### Work required
Would you output all the lines below precisely as they stand, leaving each picture out?

### Dataset entries
....

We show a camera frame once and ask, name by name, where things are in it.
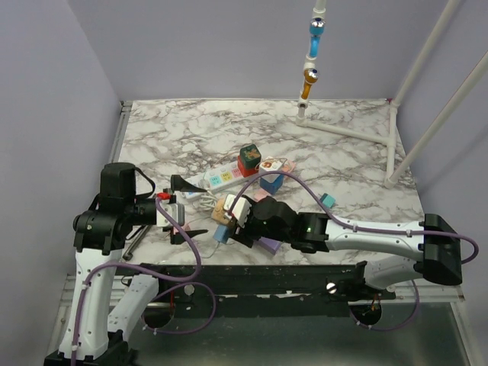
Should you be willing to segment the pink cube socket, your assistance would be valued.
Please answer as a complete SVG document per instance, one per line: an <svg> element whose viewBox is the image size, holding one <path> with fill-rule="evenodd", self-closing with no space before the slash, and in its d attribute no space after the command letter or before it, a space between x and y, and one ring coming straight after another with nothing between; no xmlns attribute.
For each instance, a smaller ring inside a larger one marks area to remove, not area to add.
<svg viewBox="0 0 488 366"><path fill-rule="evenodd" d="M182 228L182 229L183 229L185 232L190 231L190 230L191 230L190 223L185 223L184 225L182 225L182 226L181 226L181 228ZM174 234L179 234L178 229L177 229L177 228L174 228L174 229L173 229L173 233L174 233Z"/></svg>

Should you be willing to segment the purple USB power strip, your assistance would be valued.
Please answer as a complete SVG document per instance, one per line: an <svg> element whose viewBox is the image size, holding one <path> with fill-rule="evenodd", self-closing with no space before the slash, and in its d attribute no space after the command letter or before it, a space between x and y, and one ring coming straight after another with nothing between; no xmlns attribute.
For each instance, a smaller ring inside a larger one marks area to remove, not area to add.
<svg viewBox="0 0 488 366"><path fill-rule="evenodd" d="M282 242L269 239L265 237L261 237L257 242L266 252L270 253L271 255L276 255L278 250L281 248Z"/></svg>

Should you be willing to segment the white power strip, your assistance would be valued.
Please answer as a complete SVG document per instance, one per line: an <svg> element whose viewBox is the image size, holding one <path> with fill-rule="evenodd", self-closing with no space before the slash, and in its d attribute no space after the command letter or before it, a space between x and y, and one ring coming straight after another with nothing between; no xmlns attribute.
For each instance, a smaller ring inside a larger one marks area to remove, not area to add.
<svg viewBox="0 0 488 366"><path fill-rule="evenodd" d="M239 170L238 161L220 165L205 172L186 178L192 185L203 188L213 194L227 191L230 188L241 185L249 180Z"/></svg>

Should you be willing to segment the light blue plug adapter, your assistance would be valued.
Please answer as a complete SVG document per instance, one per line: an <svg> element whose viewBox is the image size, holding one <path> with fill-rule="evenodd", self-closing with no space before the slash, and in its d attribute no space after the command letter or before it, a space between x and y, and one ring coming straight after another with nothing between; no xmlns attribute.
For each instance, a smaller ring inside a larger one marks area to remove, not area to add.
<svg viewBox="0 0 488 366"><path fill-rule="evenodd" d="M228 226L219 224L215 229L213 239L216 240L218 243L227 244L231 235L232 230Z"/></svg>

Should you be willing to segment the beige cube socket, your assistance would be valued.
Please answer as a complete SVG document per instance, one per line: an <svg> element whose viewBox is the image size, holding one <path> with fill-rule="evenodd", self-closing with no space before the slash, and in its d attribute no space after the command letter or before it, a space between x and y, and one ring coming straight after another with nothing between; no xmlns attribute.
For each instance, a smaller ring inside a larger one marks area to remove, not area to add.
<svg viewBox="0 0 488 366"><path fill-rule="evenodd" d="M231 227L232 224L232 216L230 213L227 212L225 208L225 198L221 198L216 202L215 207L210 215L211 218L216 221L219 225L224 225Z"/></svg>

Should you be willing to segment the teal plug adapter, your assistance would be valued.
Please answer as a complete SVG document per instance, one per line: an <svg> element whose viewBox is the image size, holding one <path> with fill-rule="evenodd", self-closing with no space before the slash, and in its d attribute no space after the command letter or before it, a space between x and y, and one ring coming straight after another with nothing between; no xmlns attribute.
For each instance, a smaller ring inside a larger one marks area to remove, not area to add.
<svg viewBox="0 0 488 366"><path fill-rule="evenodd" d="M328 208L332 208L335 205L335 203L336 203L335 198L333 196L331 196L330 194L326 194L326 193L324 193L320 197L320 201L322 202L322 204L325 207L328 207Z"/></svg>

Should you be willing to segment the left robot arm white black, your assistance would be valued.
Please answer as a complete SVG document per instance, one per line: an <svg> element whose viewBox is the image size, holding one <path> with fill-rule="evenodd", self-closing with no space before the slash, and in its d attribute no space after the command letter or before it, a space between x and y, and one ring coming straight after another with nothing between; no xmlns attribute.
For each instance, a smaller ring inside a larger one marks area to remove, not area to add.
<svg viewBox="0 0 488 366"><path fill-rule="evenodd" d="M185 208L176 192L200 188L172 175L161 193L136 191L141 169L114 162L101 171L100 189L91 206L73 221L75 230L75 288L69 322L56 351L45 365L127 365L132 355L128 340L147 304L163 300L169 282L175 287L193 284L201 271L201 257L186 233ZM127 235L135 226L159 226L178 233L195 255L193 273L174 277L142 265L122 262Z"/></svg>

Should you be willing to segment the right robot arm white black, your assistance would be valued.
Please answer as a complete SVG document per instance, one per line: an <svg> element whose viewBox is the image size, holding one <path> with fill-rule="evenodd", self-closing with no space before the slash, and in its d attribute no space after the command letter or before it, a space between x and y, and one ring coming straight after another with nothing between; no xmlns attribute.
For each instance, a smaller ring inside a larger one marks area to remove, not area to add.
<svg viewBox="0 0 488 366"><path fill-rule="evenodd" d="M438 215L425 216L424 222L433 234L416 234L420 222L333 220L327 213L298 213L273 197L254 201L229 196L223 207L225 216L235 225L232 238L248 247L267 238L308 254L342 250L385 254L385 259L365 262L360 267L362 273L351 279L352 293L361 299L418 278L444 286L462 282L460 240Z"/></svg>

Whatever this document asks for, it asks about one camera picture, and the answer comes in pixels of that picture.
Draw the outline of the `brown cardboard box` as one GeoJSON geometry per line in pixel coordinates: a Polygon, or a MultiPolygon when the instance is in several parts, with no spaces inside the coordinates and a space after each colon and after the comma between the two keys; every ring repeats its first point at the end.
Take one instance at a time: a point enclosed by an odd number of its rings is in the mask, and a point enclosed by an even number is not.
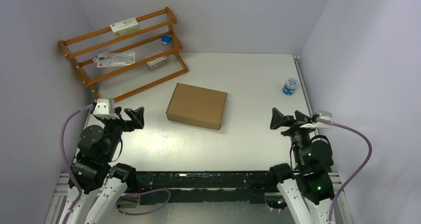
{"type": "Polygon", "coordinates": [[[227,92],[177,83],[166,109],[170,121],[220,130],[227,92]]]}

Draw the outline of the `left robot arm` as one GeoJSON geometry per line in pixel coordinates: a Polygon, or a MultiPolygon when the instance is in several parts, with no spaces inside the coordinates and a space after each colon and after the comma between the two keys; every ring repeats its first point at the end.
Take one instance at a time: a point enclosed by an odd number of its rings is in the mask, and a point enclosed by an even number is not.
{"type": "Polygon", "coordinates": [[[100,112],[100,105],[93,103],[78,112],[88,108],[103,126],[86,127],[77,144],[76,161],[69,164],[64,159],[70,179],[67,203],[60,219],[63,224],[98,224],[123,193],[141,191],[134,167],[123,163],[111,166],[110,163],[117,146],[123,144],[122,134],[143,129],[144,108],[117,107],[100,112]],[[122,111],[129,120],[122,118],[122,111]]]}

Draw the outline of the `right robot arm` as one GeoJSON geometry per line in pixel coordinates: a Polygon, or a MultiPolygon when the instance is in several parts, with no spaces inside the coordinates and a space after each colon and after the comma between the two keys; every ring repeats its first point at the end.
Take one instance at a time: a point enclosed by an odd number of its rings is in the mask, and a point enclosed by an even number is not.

....

### Solution to this task
We show a camera frame once and ask, name by name, where things are in it.
Should you be willing to segment the pink cube socket, your assistance would be valued.
Please answer as a complete SVG document per instance, one per line: an <svg> element whose viewBox is the image size, holding one <path> with fill-rule="evenodd", self-closing with no space before the slash, and in its d attribute no space after the command letter or before it, a space between x and y, and one ring coming straight after another with nothing between; no xmlns attribute.
For each instance, a smaller ring inside a larger one marks area to remove, not area to add.
<svg viewBox="0 0 488 366"><path fill-rule="evenodd" d="M182 228L182 229L183 229L185 232L190 231L190 230L191 230L190 223L185 223L184 225L182 225L182 226L181 226L181 228ZM174 234L179 234L178 229L177 229L177 228L174 228L174 229L173 229L173 233L174 233Z"/></svg>

Should you be willing to segment the purple USB power strip, your assistance would be valued.
Please answer as a complete SVG document per instance, one per line: an <svg> element whose viewBox is the image size, holding one <path> with fill-rule="evenodd", self-closing with no space before the slash, and in its d attribute no space after the command letter or before it, a space between x and y, and one ring coming straight after another with nothing between; no xmlns attribute.
For each instance, a smaller ring inside a larger one marks area to remove, not area to add.
<svg viewBox="0 0 488 366"><path fill-rule="evenodd" d="M282 242L269 239L265 237L261 237L257 242L266 252L270 253L271 255L276 255L278 250L281 248Z"/></svg>

Should you be willing to segment the white power strip, your assistance would be valued.
Please answer as a complete SVG document per instance, one per line: an <svg> element whose viewBox is the image size, holding one <path> with fill-rule="evenodd", self-closing with no space before the slash, and in its d attribute no space after the command letter or before it, a space between x and y, and one ring coming straight after another with nothing between; no xmlns attribute.
For each instance, a smaller ring inside a larger one marks area to remove, not area to add.
<svg viewBox="0 0 488 366"><path fill-rule="evenodd" d="M239 170L238 161L220 165L205 172L186 178L192 185L203 188L213 194L227 191L230 188L241 185L249 180Z"/></svg>

Should you be willing to segment the light blue plug adapter, your assistance would be valued.
Please answer as a complete SVG document per instance, one per line: an <svg> element whose viewBox is the image size, holding one <path> with fill-rule="evenodd", self-closing with no space before the slash, and in its d attribute no space after the command letter or before it, a space between x and y, and one ring coming straight after another with nothing between; no xmlns attribute.
For each instance, a smaller ring inside a larger one marks area to remove, not area to add.
<svg viewBox="0 0 488 366"><path fill-rule="evenodd" d="M228 226L219 224L215 229L213 239L216 240L218 243L227 244L231 235L232 230Z"/></svg>

Should you be willing to segment the beige cube socket, your assistance would be valued.
Please answer as a complete SVG document per instance, one per line: an <svg> element whose viewBox is the image size, holding one <path> with fill-rule="evenodd", self-closing with no space before the slash, and in its d attribute no space after the command letter or before it, a space between x and y, and one ring coming straight after another with nothing between; no xmlns attribute.
For each instance, a smaller ring inside a larger one marks area to remove, not area to add.
<svg viewBox="0 0 488 366"><path fill-rule="evenodd" d="M231 227L232 224L232 216L230 213L227 212L225 208L225 198L221 198L216 202L215 207L210 215L211 218L216 221L219 225L224 225Z"/></svg>

Should you be willing to segment the teal plug adapter, your assistance would be valued.
Please answer as a complete SVG document per instance, one per line: an <svg> element whose viewBox is the image size, holding one <path> with fill-rule="evenodd", self-closing with no space before the slash, and in its d attribute no space after the command letter or before it, a space between x and y, and one ring coming straight after another with nothing between; no xmlns attribute.
For each instance, a smaller ring inside a larger one marks area to remove, not area to add.
<svg viewBox="0 0 488 366"><path fill-rule="evenodd" d="M328 208L332 208L335 205L335 203L336 203L335 198L333 196L331 196L330 194L326 194L326 193L324 193L320 197L320 201L322 202L322 204L325 207L328 207Z"/></svg>

Should you be willing to segment the left robot arm white black, your assistance would be valued.
Please answer as a complete SVG document per instance, one per line: an <svg> element whose viewBox is the image size, holding one <path> with fill-rule="evenodd", self-closing with no space before the slash, and in its d attribute no space after the command letter or before it, a space between x and y, and one ring coming straight after another with nothing between; no xmlns attribute.
For each instance, a smaller ring inside a larger one marks area to remove, not area to add.
<svg viewBox="0 0 488 366"><path fill-rule="evenodd" d="M185 208L176 192L200 188L172 175L161 193L136 191L141 169L114 162L101 171L100 189L91 206L73 221L75 230L75 288L69 322L56 351L45 365L127 365L132 355L128 340L147 304L163 300L169 282L175 287L193 284L201 271L201 257L186 233ZM127 235L135 226L159 226L178 233L195 255L193 273L174 277L142 265L122 262Z"/></svg>

Should you be willing to segment the right robot arm white black, your assistance would be valued.
Please answer as a complete SVG document per instance, one per line: an <svg> element whose viewBox is the image size, holding one <path> with fill-rule="evenodd", self-closing with no space before the slash, and in its d attribute no space after the command letter or before it, a space between x and y, and one ring coming straight after another with nothing between; no xmlns attribute.
For each instance, a smaller ring inside a larger one marks area to remove, not area to add.
<svg viewBox="0 0 488 366"><path fill-rule="evenodd" d="M438 215L425 216L424 222L433 234L416 234L420 222L333 220L327 213L298 213L273 197L254 201L229 196L223 207L225 216L235 225L232 238L248 247L267 238L308 254L342 250L385 254L385 259L365 262L360 267L362 273L351 279L352 293L361 299L418 278L444 286L462 282L460 240Z"/></svg>

Whatever this document asks for, it asks about one camera picture, and the answer comes in pixels of that picture.
Draw the outline of the `brown cardboard box` as one GeoJSON geometry per line in pixel coordinates: a Polygon, or a MultiPolygon when the instance is in several parts, with no spaces inside the coordinates and a space after each colon and after the comma between the two keys; every ring repeats its first point at the end.
Take one instance at a time: a point enclosed by an odd number of its rings is in the mask, and a point enclosed by an even number is not.
{"type": "Polygon", "coordinates": [[[227,92],[177,83],[166,109],[170,121],[220,130],[227,92]]]}

Draw the outline of the `left robot arm` as one GeoJSON geometry per line in pixel coordinates: a Polygon, or a MultiPolygon when the instance is in several parts, with no spaces inside the coordinates and a space after each colon and after the comma between the two keys; every ring repeats its first point at the end.
Take one instance at a time: a point enclosed by an odd number of its rings is in the mask, and a point enclosed by an even number is not.
{"type": "Polygon", "coordinates": [[[100,112],[100,105],[93,103],[78,112],[88,108],[103,126],[86,127],[77,144],[76,161],[69,164],[64,159],[70,179],[67,203],[60,219],[63,224],[98,224],[123,193],[141,191],[134,167],[123,163],[111,166],[110,163],[117,146],[123,144],[122,134],[143,129],[144,108],[117,107],[100,112]],[[122,111],[129,120],[122,118],[122,111]]]}

Draw the outline of the `right robot arm` as one GeoJSON geometry per line in pixel coordinates: a Polygon, or a MultiPolygon when the instance is in several parts, with no spaces inside the coordinates and a space after each colon and after the comma between the two keys; every ring repeats its first point at the end.
Take one instance at a time: a point enclosed by an odd number of its rings is in the mask, and a point enclosed by an even number is not.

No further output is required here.